* Directions: Each line from the one containing "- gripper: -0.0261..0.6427" through the end of the data must be retyped exactly, and no other line.
Given material section start
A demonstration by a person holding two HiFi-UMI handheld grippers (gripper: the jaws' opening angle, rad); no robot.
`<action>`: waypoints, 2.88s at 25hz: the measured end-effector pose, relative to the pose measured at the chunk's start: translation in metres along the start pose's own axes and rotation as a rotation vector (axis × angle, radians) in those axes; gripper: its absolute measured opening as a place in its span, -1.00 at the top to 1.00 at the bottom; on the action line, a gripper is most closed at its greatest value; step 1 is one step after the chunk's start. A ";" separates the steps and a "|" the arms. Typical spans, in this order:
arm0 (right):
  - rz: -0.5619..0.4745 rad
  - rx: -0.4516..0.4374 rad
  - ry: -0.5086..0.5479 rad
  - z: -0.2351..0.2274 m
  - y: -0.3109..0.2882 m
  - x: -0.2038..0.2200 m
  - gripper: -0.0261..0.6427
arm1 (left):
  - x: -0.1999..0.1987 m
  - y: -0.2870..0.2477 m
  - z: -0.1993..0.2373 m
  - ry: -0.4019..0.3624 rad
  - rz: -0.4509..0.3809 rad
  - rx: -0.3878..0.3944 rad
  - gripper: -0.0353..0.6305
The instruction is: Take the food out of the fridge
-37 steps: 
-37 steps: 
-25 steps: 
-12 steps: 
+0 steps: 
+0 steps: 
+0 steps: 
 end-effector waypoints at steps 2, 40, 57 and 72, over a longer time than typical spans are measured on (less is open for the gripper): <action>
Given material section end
* Problem solution:
  - gripper: -0.0261..0.6427
arm1 (left):
  - x: -0.1999..0.1987 m
  - y: -0.2870..0.2477 m
  - z: -0.1993..0.2373 m
  - ry: -0.4019..0.3624 rad
  - rz: -0.4509..0.3809 rad
  - rx: -0.3878..0.3944 rad
  - gripper: -0.0353..0.6305
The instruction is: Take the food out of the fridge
-37 steps: 
-37 steps: 
-25 steps: 
-12 steps: 
+0 steps: 
+0 steps: 
+0 steps: 
 end-effector waypoints at steps 2, 40, 57 and 72, over a longer time than typical spans are measured on (less is open for the gripper): <action>

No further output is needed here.